| GIVEN MATERIAL |
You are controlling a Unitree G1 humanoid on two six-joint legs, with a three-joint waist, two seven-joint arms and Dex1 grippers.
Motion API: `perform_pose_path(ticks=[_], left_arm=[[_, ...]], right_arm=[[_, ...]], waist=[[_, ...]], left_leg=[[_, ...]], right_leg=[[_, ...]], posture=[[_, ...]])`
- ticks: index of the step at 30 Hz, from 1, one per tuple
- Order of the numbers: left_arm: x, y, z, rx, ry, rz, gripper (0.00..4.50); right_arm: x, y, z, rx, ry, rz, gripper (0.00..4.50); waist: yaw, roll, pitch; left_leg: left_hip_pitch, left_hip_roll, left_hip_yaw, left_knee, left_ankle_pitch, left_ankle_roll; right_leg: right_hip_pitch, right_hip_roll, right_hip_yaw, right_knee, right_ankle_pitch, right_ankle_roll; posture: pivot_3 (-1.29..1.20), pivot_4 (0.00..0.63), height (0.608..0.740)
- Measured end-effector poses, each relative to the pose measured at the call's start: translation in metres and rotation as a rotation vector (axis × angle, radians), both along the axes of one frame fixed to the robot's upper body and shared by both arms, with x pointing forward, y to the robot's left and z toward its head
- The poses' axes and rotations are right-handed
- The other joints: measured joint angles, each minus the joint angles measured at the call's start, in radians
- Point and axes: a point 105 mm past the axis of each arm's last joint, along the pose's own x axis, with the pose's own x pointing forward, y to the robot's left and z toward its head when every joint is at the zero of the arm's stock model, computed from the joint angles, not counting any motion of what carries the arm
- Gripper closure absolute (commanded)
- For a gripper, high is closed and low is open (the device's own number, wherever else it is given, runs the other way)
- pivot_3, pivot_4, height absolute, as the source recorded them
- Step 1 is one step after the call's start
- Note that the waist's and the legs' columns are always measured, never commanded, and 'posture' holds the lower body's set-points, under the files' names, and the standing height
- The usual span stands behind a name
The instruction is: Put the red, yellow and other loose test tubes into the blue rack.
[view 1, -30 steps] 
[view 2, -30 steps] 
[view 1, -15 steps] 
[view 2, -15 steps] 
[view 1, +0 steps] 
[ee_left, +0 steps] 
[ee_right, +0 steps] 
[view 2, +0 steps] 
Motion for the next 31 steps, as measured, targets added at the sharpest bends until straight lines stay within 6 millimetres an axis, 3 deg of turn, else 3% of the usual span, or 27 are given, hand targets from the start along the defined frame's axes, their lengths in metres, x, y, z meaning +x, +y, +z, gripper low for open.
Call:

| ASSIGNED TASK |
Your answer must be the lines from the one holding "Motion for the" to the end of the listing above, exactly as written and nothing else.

| ANSWER FOR THIS EXERCISE |
Motion for the next 31 steps, as measured, targets added at the sharpest bends until straight lines stay within 6 millimetres an axis, 3 deg of turn, else 3% of the usual span, or 27 are given, hand targets from the start along the defined frame's axes, their lengths in metres, x, y, z meaning +x, +y, +z, gripper low for open.
Call:

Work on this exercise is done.